But Australia’s clubs aren’t the only venues crumbling under the weight of draconian legislation and revenue-raising officials. Local late-night businesses all over Sydney are suffering at the hand of the lockouts, from kebab shops to fancy eateries — even the Cross’s famous brothels and strip bars are closing en masse.

Earlier this year, an up-market Sydney restaurant was accused of “promoting unsavoury behaviour” by NSW Police, after displaying a list of wines outside the venue that could be served by the glass. The restaurant’s outraged owner took to Instagram to express his disgust, shortly after which the charges were dropped by local police. In the same week, sniffer dogs were spotted searching a local swimming pool in broad daylight near Oxford Street in central Sydney — a well-known hangout for Sydney’s LGBT community. Both incidents sparked an eloquent essay by local entrepreneur, Matt Barrie, on business network LinkedIn — the post was read by over 200,000 people in less than 24 hours and has currently had close to a million clicks.

Closed Sydney venue, Hugos Lounge

A somewhat unlikely champion for Sydney’s underground, business mogul Barrie slammed Baird for allegedly doctoring stats about the effectiveness of the lockouts in his Facebook post, the intimidation tactics used by police in nightlife precincts, and how the laws transparently benefited Sydney’s casinos and property developers. Barrie wrote: “This agenda is, of course, being bankrolled by two of the biggest beneficiaries of the lockout, the Star and Barangaroo Casinos, which both have 24/7 licenses and were conveniently left out of the lockout area.”

But Barrie’s post wasn’t just another beatdown about lockouts — it cited stats that were difficult for even government officials to ignore. “From 2012 to 2015, it was recently reported that Kings Cross foot traffic was down 84% as 42 bars, clubs and small businesses closed as takings fell by 40% or more,” Barrie wrote. “Foot traffic in Oxford Street is likewise down 82%. This is already on top of a drop of up to 60% which occurred from 2010 to 2012 as the increasing regulation kicked in,” he finished.

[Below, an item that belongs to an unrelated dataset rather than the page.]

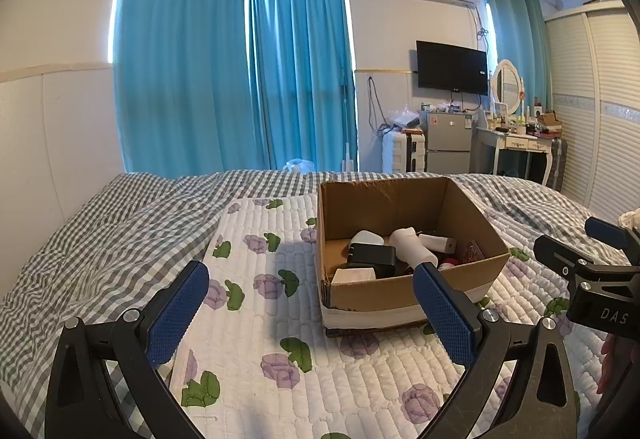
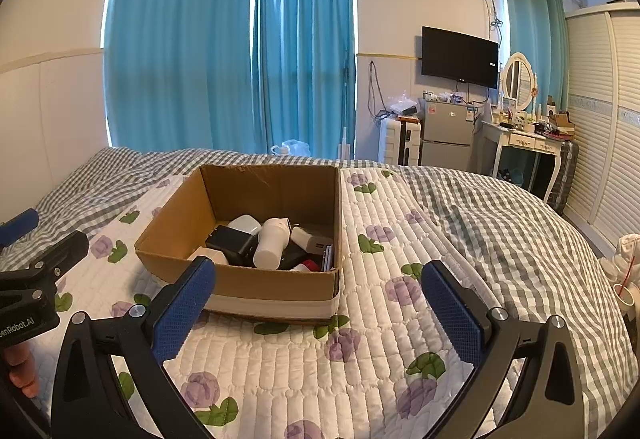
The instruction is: Organize rigid objects
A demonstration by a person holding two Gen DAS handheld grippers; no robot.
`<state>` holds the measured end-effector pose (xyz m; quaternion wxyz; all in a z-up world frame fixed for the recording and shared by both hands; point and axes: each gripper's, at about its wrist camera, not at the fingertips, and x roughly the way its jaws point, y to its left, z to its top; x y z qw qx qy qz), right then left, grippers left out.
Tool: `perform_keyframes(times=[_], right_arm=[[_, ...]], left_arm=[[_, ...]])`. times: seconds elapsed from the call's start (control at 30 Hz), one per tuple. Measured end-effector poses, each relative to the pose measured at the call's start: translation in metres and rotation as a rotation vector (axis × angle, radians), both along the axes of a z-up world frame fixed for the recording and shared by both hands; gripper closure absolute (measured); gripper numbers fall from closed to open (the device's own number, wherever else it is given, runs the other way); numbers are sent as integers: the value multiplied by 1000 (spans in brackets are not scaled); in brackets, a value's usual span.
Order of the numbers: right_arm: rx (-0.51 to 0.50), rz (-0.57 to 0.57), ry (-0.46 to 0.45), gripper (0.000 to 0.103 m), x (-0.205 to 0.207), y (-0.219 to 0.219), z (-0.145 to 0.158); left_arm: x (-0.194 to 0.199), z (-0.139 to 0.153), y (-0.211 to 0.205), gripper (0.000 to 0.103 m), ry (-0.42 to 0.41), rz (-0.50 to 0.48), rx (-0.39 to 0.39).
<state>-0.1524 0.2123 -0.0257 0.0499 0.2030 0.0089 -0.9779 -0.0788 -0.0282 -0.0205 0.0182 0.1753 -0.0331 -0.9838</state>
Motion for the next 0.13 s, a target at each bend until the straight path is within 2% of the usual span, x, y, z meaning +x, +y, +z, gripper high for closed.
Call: perform_keyframes(times=[0.13], right_arm=[[-1, -2, -4, 0, -1, 0, -1]], left_arm=[[0, 0, 1, 0, 0, 0, -2]])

It’s true that alcohol-related violence in Sydney’s Cross has statistically decreased since the lockouts were implemented, although it’s also spiked in local areas outside the Sydney CBD — violence in the nearby suburb Newtown, for example, has gone up by 60% since 2014. Critics continue to argue that the lockouts are not solving an underlying culture of violence in Australian society, but simply pushing the problem to the city’s periphery. Major news sources (including The Guardian, Huffington Post and The Sydney Morning Herald) also hit back at Baird’s 42.2% reduction stat following his Facebook post, showing evidence that Baird’s claims were inflated since they didn’t account for the considerable fall in foot traffic in the Cross over the past two years.

Nina Las Vegas

Interestingly, the reduction in foot traffic has actually made some Sydney residents feel less safe than ever before. Ex-Triple J House Party host and DJ Nina Las Vegas wrote via Facebook: “As a Kings Cross resident, I feel unsafe to walk home as there is literally no one around, including police officers. As a nightclub DJ and promoter, I can’t work within the lockout zones and am continually explaining to international visitors why our city is no longer somewhere you would want to perform,” she said.

“I’ve seen too many businesses close, empty cabs, lost night-shifts and closed venues to believe that Sydney is ‘more vibrant than ever’. It’s heartbreaking.”

Industry complaints seemingly unheard, many politicians remain largely apathetic to the sobering calls of Australia’s mostly law-abiding youth. Despite the widely publicised uproar to the NSW lockouts, the Queensland Government is in talks to adopt even tougher laws than its sister state in the coming months, despite already having a drinking curfew in place. The QLD laws will see a 2am ‘last drinks’ law introduced, no takeaway booze after 10pm and no ‘high-alcohol’ (that’s a shot) drinks served after midnight.

Keep Sydney Open March 

The protests of local lobby groups and nightlife workers ignored, QLD Premiere Annastacia Palaszczuk will introduce the laws State-wide on 1st July. In astatement posted via their website, community organiser Our Nightlife Queensland wrote: “Once again, small business has been sold out for big interests... While we all agree that drug use, violence and intoxication are a terrible mix, we stand by our position that this is punishing 99.99% of patrons because the Government cannot effectively target the 0.01% of dickheads, thugs, perpetrators terrorising our streets at night."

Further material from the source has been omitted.